For the sake of simplicity, I'm counting any edit that is well-formed
and not obviously of destructive intent as "good" without
consideration of whether it satisfies Wikipedia content policies such
as NPOV, OR, etc.  There are inevitably many edits whose content isn't
appropriate or needs to be cleaned up, but I'm not worrying about
those.  In the rare case that an edit might fall in multiple
categories, I'm counting it towards the most severe of the categories
listed above (i.e. lower on the list).  This only applied a handful of
times.

Altogether, I rated the edits as follows:

* "Good": 157 (78.5%)
* Test / newbie edits (generic): 13 (6.5%)
* Obvious vandal: 7 (3.5%)
* Damaged source: 7 (3.5%)
* Test / newbie edits (VE oriented): 3 (1.5%)
* Corrupted page due to unfamiliar UI: 11 (5.5%)
* VE / Parsoid errors: 1 (0.5%) [This involved the editor spewing out
extra garbage when trying to save a page that started with malformed
table syntax.]

That's better than I would have guessed before going into this
exercise.  In particular, Subbu appears to be correct that the true
error rate for VE / Parsoid is relatively small (though I'd prefer the
error rate be too small to notice in a test like this).

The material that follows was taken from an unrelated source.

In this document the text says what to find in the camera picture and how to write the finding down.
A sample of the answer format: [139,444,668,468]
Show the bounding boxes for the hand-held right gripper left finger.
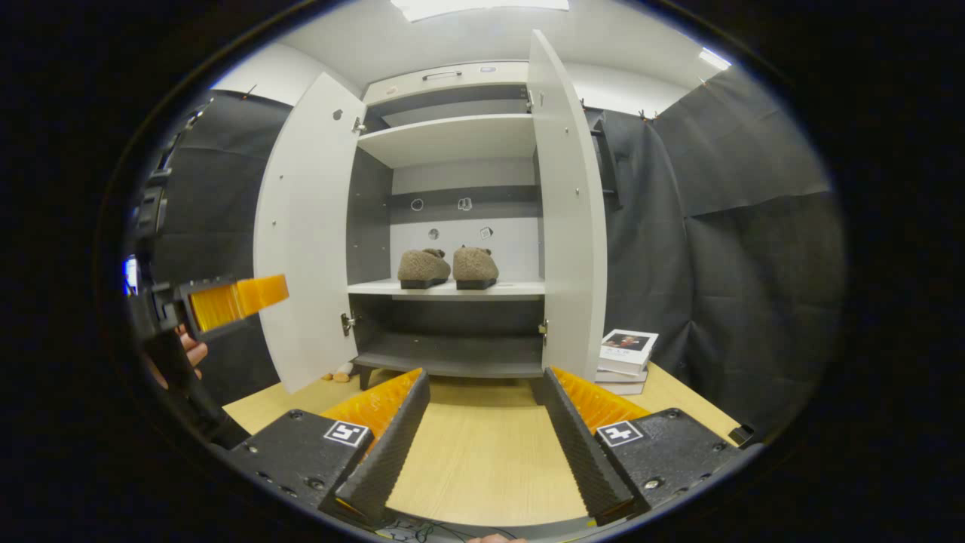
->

The tendency of users to add nowikis and create other corruptions due
to the unfamiliar UI is still a concern though.  This is not at all
helped by the fact we have dozen of help pages that teach wiki syntax
like "[[Foo]]" which are now directly unhelpful to people using VE.
Over time, that will diminish somewhat as experienced users learn the
new system, though if it is truly to be useful for new users we
probably want to look carefully at the various ways new users may
misunderstand the new UI.  Also, I'm not thrilled by the examples of
VE manipulating the use of newlines so that template parameters,
categories, and other things sometimes run together in the source.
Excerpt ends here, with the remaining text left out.